Records drawn from a dataset
----------------------------------------
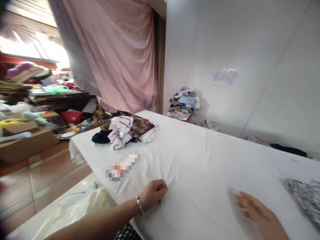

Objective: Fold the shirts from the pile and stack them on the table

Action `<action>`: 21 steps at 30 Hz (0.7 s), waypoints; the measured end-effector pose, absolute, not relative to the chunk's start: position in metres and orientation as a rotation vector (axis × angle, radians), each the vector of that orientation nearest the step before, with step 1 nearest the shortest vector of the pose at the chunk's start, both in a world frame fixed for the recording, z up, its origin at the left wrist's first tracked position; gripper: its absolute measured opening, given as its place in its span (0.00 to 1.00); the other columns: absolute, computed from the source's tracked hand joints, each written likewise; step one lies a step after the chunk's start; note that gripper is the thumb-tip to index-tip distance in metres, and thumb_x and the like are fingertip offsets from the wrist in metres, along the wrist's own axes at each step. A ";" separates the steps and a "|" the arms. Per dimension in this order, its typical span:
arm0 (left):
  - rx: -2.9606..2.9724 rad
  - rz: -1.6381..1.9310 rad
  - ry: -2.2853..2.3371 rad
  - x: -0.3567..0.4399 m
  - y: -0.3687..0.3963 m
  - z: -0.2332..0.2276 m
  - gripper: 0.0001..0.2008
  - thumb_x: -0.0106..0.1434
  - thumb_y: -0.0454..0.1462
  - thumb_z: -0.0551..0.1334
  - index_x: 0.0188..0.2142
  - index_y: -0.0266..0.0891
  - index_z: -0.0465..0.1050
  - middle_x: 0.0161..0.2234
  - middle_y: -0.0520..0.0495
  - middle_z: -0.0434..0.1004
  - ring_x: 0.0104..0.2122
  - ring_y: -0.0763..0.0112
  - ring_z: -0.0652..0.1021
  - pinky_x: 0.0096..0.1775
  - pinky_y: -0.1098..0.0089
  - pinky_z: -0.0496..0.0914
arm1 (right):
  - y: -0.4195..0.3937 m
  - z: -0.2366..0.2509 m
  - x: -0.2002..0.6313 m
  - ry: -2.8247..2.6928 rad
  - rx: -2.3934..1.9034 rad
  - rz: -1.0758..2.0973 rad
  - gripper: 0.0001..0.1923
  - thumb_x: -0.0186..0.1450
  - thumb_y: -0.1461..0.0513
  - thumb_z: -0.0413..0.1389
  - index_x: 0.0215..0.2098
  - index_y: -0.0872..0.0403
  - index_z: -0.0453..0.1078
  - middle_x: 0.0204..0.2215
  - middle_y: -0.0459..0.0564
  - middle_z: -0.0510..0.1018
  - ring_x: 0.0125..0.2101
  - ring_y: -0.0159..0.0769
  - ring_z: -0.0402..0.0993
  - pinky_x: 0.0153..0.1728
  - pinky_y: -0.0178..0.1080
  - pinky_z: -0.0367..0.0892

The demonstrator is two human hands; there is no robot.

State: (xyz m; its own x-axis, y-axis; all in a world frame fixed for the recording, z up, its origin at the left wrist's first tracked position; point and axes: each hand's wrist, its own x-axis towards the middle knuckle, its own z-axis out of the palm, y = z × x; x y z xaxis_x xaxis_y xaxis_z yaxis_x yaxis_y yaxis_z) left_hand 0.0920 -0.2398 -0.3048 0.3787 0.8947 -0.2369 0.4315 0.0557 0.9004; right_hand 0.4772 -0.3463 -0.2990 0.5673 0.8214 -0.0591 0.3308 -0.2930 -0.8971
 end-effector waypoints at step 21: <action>1.309 0.776 0.972 0.071 -0.226 -0.303 0.11 0.48 0.51 0.63 0.26 0.51 0.71 0.18 0.47 0.71 0.21 0.61 0.80 0.24 0.63 0.69 | -0.257 -0.386 0.300 -2.033 -1.439 0.192 0.19 0.65 0.52 0.53 0.47 0.48 0.79 0.50 0.51 0.79 0.50 0.45 0.77 0.50 0.44 0.75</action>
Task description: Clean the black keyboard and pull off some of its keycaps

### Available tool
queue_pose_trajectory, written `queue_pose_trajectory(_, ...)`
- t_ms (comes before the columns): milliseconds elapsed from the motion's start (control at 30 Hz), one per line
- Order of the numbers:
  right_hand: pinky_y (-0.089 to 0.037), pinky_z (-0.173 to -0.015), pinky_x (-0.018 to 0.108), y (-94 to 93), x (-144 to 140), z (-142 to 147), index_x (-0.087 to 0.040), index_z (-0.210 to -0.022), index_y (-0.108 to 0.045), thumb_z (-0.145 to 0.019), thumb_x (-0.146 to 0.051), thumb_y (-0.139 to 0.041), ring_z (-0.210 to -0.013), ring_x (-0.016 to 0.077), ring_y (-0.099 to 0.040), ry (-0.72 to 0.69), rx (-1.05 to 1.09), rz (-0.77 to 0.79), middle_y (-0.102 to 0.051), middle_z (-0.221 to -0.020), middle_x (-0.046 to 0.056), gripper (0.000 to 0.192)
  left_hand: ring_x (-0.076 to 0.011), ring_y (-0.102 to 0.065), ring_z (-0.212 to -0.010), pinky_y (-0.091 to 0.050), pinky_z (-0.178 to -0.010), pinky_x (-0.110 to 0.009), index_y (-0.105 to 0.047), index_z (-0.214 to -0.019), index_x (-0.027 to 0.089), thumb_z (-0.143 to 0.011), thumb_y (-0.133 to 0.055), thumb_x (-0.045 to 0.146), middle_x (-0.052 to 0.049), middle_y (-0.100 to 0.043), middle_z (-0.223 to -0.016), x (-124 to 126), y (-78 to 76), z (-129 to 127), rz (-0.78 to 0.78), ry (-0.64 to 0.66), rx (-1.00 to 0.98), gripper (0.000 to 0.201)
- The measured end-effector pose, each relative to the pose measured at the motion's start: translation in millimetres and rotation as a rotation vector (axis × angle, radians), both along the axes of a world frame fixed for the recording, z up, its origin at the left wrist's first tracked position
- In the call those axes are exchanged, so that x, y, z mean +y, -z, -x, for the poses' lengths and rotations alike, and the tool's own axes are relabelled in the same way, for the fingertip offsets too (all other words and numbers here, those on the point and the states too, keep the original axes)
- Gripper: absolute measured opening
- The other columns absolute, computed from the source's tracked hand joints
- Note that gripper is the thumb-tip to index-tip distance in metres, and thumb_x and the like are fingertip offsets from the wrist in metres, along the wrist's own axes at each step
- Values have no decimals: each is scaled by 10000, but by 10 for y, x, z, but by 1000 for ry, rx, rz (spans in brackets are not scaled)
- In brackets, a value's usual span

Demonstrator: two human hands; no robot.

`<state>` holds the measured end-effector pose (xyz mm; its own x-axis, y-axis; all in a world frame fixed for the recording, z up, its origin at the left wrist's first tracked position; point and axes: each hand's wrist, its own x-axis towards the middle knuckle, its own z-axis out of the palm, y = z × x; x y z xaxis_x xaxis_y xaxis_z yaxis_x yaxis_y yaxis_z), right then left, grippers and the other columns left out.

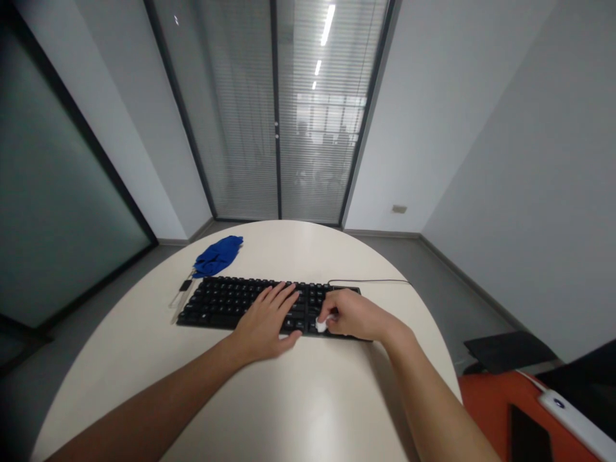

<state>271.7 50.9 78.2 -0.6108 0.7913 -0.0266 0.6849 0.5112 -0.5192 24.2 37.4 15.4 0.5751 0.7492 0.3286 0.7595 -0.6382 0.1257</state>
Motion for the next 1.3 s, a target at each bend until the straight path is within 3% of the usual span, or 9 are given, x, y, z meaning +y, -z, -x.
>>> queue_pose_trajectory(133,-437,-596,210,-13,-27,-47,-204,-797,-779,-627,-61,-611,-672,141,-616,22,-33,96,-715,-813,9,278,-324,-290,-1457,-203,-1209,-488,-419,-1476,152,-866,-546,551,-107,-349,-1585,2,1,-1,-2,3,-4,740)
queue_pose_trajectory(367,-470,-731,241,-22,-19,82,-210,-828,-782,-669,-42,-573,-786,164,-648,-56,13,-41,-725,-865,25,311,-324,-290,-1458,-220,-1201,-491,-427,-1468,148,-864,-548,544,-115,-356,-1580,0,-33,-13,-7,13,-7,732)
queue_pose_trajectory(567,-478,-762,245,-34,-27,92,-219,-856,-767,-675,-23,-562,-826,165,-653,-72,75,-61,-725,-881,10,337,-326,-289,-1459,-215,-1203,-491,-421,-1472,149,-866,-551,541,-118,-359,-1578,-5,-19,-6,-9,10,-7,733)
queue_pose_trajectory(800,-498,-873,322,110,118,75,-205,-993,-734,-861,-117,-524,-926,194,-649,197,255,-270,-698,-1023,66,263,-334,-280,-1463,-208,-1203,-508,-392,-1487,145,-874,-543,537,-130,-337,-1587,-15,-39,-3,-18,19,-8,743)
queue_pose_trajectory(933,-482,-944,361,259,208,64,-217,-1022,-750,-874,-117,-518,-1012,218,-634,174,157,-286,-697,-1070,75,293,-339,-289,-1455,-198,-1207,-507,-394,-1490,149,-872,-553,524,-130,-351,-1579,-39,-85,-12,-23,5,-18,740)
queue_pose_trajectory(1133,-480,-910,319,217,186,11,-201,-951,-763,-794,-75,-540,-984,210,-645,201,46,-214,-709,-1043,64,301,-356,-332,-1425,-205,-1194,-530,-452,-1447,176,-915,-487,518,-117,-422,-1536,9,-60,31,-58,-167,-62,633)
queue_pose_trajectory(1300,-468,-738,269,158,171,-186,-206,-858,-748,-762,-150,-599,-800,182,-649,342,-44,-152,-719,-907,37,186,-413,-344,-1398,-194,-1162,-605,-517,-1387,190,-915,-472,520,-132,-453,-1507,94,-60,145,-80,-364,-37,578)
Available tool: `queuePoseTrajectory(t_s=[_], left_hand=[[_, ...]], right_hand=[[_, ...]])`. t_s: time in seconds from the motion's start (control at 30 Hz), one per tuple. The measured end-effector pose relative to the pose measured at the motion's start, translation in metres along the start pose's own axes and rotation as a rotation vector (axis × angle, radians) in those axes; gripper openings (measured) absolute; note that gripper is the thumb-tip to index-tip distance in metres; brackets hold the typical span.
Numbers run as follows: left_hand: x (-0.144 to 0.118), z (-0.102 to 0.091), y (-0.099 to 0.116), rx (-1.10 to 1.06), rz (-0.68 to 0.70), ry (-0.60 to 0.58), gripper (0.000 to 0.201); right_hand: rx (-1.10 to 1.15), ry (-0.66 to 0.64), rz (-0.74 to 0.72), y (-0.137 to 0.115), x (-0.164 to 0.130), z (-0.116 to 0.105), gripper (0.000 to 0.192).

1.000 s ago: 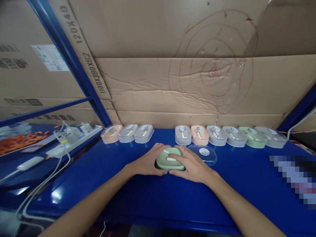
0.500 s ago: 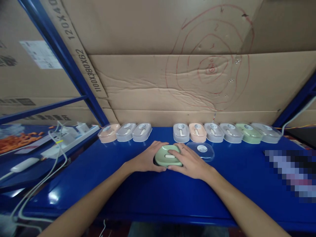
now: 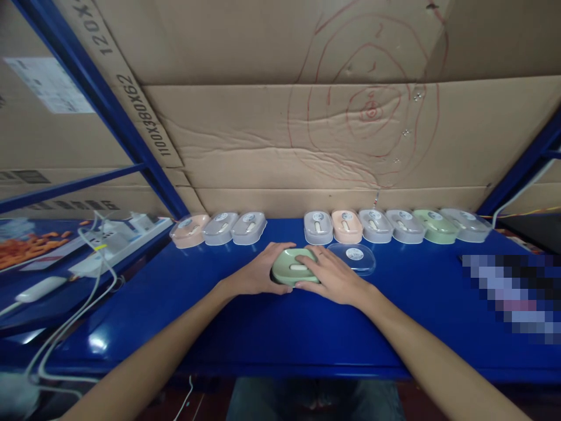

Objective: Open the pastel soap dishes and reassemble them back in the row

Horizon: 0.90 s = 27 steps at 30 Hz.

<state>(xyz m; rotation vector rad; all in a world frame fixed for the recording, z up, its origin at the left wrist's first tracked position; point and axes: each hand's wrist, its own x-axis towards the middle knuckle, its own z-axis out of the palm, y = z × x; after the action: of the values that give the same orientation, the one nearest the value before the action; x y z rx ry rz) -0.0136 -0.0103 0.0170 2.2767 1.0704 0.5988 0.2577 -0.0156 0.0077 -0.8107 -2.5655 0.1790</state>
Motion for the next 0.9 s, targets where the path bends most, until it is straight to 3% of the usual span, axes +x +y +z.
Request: queuePoseTrajectory(t_s=[0.4, 0.9], left_hand=[[0.0001, -0.0023, 0.0082, -0.014, -0.035, -0.008, 0.102], [-0.0011, -0.0043, 0.0014, -0.02, -0.085, 0.021, 0.128]], right_hand=[[0.049, 0.01, 0.028, -0.0003, 0.0007, -0.0022, 0.055], [0.073, 0.06, 0.119, 0.0003, 0.0013, -0.0059, 0.054]])
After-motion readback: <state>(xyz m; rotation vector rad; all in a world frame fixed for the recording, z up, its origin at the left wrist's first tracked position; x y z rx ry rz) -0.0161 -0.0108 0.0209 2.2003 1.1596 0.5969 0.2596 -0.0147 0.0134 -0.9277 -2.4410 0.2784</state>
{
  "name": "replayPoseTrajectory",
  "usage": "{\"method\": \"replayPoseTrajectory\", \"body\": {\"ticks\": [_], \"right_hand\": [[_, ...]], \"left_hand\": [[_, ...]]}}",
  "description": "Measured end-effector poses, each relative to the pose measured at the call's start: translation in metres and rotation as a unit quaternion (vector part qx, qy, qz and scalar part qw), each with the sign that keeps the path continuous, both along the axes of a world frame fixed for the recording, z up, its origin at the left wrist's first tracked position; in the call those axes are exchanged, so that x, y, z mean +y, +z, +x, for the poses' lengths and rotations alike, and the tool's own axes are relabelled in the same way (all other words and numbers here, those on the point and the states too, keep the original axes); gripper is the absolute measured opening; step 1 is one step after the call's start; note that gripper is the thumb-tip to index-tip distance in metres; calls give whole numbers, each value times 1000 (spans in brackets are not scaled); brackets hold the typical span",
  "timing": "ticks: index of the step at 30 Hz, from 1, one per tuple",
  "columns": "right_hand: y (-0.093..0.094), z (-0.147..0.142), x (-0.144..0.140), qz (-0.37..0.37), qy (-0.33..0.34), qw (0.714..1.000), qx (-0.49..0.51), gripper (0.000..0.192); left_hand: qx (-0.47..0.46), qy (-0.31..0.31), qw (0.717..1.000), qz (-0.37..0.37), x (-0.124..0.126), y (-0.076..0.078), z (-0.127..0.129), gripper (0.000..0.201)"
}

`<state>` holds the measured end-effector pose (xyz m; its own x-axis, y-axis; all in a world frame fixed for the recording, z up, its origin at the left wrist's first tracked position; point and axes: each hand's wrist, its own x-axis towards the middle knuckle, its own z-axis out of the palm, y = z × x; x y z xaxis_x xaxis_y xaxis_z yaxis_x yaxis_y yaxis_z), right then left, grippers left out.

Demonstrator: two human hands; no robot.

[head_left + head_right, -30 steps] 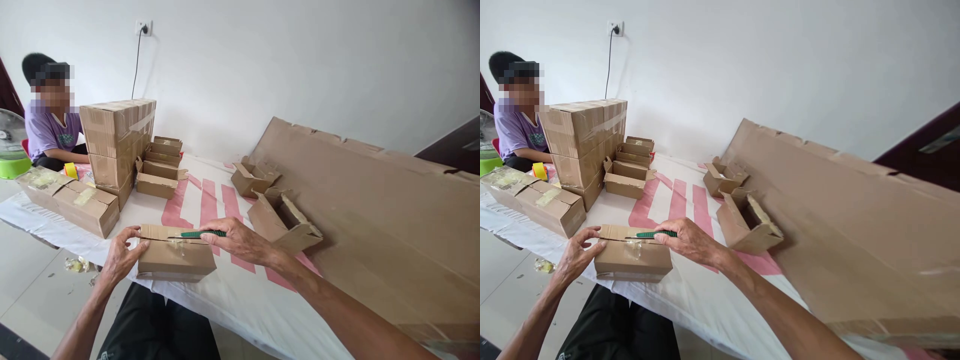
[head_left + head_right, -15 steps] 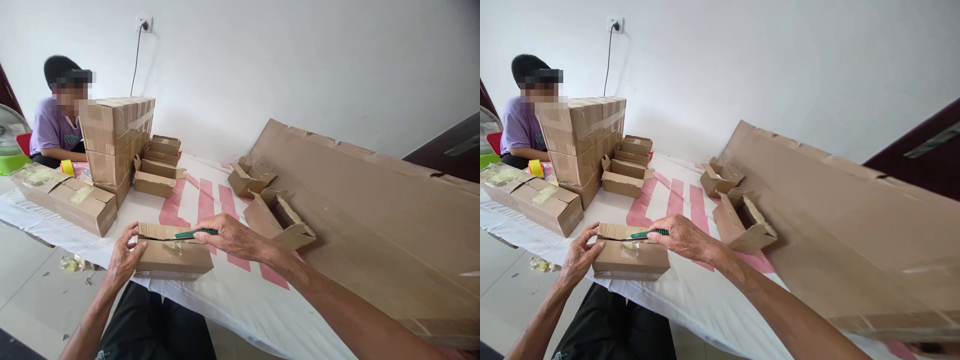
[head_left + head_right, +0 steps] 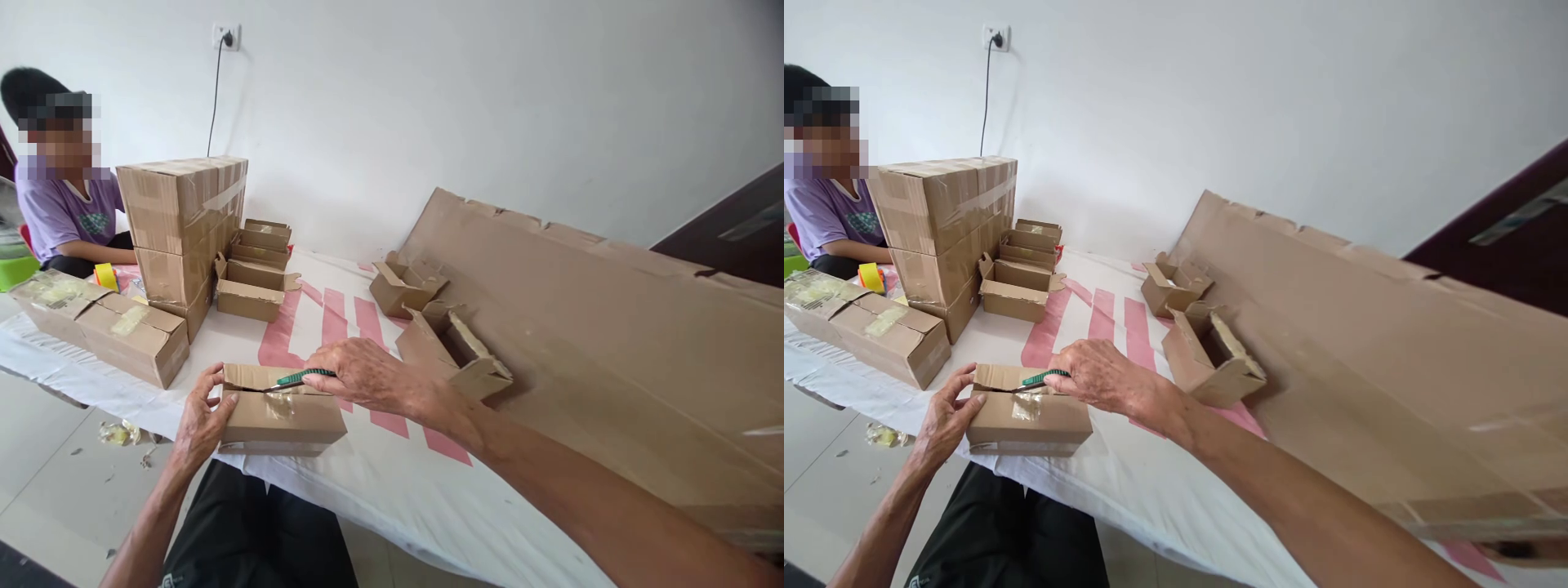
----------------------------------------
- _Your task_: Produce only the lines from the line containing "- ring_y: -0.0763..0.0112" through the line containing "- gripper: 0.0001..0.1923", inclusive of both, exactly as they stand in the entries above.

- _Result_:
  - ring_y: -0.0763..0.0112
  - ring_z: -0.0652..0.1021
  - pinky_x: 0.0096..0.1775
  - pinky_y: -0.1098..0.0089
  - pinky_z: -0.0496..0.0914
arm1 (right):
  - y: -0.4195..0.3937 m
  - z: -0.2366..0.2509 m
  - x: -0.2002..0.6313 m
  - ry: -2.8247..2.6928 rad
  - rx: -2.3934..1.9034 rad
  - rz: -1.0758..2.0973 rad
  - gripper: 0.0001..0.1923

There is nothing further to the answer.